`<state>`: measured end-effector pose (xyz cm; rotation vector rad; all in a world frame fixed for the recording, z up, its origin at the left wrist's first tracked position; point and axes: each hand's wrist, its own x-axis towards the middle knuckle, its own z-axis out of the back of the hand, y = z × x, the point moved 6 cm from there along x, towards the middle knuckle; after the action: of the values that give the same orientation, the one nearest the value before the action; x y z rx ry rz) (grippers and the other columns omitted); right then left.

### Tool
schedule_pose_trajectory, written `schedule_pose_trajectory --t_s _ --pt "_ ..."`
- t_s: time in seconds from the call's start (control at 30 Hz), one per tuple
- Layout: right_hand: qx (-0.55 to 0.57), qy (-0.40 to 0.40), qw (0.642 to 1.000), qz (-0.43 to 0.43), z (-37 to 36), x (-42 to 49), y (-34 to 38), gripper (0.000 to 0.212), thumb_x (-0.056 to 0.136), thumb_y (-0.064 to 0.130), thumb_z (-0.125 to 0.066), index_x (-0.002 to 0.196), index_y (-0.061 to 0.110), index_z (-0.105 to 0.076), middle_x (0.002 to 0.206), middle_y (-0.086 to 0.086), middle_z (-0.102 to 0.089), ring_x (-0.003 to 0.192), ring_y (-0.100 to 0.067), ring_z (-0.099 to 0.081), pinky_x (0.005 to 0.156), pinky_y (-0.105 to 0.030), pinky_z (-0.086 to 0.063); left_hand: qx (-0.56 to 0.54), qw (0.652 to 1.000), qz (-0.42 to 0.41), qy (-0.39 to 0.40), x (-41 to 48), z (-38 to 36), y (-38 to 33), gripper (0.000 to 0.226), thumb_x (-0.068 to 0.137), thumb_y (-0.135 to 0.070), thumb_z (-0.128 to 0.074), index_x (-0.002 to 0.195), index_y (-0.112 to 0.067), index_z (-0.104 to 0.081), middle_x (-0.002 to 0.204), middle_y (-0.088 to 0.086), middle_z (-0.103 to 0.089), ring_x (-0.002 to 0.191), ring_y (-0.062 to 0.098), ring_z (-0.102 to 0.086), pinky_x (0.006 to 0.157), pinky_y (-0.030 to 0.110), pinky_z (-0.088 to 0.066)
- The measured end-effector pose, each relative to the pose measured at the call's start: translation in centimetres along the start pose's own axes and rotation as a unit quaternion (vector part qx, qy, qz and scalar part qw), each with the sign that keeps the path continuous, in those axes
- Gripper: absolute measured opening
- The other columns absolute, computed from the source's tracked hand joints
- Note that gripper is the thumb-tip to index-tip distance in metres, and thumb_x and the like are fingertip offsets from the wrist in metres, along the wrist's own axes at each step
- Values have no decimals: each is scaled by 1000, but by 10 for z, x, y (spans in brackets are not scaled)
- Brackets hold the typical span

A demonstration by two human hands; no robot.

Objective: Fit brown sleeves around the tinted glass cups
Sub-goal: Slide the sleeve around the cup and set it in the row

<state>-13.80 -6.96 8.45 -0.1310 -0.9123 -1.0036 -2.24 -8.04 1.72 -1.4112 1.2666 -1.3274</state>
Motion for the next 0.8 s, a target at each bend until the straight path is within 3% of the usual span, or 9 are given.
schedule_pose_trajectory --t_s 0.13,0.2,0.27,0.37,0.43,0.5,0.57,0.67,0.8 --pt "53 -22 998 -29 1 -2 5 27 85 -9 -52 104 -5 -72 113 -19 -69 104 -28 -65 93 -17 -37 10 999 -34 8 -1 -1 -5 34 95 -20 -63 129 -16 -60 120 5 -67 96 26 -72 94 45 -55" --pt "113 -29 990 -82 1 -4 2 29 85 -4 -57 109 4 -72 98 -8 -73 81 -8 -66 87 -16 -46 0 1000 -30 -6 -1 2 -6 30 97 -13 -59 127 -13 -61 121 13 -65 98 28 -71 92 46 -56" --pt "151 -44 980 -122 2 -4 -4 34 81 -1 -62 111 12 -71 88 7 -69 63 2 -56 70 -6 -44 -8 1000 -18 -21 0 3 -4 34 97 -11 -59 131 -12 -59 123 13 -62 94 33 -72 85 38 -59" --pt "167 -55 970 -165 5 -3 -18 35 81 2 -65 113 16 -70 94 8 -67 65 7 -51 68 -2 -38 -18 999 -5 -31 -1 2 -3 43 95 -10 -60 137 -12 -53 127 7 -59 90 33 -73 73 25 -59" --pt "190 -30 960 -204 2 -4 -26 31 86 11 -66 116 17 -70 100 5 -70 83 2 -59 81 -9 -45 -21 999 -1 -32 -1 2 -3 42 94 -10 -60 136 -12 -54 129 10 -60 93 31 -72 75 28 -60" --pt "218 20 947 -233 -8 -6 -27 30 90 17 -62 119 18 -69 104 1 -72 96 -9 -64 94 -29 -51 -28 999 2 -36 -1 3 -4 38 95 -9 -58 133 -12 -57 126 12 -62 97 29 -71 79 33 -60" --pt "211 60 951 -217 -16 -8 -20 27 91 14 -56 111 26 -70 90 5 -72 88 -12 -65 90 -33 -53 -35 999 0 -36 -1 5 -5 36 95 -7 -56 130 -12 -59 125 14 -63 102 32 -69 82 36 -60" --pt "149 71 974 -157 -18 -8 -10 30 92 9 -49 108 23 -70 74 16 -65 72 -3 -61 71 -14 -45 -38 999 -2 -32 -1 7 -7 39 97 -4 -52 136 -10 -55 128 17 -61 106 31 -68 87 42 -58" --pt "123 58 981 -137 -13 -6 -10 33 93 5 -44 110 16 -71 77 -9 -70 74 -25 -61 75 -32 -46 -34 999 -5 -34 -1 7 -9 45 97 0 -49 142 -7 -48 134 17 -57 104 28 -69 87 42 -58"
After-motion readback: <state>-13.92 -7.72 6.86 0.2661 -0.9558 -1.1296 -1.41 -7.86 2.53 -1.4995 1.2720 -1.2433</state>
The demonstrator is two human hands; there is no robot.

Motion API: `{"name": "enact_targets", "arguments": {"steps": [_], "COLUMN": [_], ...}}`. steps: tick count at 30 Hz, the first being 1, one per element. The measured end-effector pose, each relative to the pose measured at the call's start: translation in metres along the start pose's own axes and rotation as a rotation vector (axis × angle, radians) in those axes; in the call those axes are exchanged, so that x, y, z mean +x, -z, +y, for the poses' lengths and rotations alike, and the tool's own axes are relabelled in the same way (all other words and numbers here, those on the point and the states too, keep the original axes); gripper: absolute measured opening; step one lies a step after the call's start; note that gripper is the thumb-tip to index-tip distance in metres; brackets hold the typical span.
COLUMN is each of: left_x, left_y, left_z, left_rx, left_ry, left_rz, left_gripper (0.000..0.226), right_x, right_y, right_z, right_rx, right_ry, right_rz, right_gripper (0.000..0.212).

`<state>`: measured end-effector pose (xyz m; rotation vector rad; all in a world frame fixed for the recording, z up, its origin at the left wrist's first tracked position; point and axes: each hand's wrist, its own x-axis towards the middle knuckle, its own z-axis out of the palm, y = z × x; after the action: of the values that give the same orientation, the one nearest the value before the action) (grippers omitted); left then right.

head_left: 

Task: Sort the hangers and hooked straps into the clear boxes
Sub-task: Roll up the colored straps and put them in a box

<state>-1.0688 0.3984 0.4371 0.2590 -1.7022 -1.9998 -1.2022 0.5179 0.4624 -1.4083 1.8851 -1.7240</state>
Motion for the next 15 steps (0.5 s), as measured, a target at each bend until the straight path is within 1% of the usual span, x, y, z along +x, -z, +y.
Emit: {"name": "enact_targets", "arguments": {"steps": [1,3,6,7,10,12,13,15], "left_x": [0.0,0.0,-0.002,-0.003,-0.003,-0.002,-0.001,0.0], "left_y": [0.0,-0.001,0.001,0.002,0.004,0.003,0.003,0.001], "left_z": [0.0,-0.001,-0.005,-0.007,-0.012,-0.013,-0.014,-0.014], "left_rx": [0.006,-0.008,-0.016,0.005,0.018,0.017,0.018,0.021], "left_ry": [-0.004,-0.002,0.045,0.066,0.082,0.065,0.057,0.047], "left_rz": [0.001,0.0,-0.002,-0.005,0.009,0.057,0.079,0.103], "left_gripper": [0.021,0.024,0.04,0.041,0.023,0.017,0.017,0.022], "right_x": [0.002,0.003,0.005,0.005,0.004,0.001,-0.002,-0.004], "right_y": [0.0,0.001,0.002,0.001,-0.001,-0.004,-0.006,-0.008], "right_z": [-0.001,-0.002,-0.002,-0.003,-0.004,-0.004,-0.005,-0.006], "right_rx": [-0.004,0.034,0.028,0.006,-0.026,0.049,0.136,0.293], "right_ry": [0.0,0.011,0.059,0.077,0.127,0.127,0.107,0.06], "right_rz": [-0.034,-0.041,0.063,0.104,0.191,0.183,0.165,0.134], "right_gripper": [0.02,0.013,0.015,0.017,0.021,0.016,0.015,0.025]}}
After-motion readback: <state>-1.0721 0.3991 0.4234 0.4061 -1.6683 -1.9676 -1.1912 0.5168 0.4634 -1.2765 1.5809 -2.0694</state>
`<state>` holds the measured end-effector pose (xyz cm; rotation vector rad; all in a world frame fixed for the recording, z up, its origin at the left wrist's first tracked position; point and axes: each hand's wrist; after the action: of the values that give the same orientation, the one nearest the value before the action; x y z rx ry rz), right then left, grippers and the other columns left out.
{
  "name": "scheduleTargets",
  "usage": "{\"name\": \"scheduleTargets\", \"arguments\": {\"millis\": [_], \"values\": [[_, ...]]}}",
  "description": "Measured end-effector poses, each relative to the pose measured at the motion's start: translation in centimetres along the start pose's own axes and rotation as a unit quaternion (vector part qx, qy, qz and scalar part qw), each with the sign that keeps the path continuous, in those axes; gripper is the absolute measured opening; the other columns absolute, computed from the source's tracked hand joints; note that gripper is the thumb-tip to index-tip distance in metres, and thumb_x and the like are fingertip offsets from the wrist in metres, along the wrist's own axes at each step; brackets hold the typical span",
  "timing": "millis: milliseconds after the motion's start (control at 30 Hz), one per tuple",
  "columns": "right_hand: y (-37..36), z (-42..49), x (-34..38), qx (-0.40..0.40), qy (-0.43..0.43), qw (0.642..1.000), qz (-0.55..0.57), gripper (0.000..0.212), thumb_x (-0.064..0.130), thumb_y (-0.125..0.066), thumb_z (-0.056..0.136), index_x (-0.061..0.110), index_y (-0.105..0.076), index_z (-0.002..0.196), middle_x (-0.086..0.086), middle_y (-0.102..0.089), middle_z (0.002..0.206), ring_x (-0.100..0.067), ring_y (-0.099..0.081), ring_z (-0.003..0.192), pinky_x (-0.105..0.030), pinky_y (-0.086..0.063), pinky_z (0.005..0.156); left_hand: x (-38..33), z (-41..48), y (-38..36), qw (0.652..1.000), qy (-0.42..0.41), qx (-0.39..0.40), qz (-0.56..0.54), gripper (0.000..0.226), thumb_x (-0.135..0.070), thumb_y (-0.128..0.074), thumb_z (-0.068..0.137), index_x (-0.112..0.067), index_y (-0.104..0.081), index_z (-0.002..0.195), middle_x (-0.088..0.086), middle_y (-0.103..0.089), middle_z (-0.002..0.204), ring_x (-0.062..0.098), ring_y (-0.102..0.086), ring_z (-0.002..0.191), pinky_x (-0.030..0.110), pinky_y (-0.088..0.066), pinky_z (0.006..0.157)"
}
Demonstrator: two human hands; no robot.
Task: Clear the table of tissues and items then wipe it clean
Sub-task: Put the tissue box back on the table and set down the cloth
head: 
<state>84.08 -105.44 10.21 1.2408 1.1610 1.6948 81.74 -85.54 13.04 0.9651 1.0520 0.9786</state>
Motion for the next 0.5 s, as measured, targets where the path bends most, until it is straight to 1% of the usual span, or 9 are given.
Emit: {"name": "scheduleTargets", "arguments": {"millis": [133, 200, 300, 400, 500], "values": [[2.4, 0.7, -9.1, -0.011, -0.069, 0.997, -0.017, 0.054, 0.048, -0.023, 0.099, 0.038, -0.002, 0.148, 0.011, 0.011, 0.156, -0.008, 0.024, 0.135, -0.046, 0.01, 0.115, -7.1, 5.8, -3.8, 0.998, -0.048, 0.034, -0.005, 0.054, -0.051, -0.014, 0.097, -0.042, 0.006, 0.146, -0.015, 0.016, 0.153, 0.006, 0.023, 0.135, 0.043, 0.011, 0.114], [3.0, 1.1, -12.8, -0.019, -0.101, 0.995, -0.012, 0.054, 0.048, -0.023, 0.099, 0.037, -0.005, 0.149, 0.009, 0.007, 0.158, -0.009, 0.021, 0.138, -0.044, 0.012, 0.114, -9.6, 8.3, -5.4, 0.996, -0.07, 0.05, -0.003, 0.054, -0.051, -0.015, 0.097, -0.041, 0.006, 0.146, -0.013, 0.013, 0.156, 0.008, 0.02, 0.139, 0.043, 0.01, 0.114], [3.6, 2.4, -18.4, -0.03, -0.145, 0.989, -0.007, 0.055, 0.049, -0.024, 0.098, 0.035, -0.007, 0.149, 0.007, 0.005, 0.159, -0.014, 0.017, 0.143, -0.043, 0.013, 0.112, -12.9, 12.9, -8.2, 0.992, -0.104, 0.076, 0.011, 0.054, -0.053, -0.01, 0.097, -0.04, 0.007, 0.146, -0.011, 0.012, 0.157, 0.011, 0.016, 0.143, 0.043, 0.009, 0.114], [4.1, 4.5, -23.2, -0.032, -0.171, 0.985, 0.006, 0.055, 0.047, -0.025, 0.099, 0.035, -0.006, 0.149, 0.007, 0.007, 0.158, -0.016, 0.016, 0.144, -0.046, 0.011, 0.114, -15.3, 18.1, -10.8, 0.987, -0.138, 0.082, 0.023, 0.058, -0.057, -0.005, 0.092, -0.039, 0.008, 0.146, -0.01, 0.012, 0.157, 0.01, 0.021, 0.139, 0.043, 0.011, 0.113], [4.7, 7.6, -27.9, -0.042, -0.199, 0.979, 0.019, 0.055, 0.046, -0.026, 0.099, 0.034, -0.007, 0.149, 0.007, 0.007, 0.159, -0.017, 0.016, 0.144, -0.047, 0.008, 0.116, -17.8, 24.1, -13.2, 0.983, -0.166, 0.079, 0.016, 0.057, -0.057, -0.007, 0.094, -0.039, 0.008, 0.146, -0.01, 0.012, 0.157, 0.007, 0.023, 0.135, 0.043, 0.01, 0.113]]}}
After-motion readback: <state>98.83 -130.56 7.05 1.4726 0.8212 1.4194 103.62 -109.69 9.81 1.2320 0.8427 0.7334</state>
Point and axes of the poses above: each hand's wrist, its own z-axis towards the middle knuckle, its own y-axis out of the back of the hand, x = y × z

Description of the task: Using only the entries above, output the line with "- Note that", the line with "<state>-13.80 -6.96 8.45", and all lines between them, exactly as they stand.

Answer area:
- Note that gripper is the thumb-tip to index-tip distance in metres, and thumb_x and the like are fingertip offsets from the wrist in metres, along the wrist's own axes at each step
- Values have no decimals: each is scaled by 1000, but by 10 for z, x, y (spans in brackets are not scaled)
- Brackets hold the typical span

A demonstration by two human hands; no robot.

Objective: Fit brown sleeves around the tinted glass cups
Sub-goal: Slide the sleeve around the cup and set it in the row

<state>-13.80 -6.96 8.45 -0.1310 -0.9123 -1.0036 -2.24 -8.04 1.72 -1.4112 1.2666 -1.3274</state>

Exercise complete, with nothing further to add.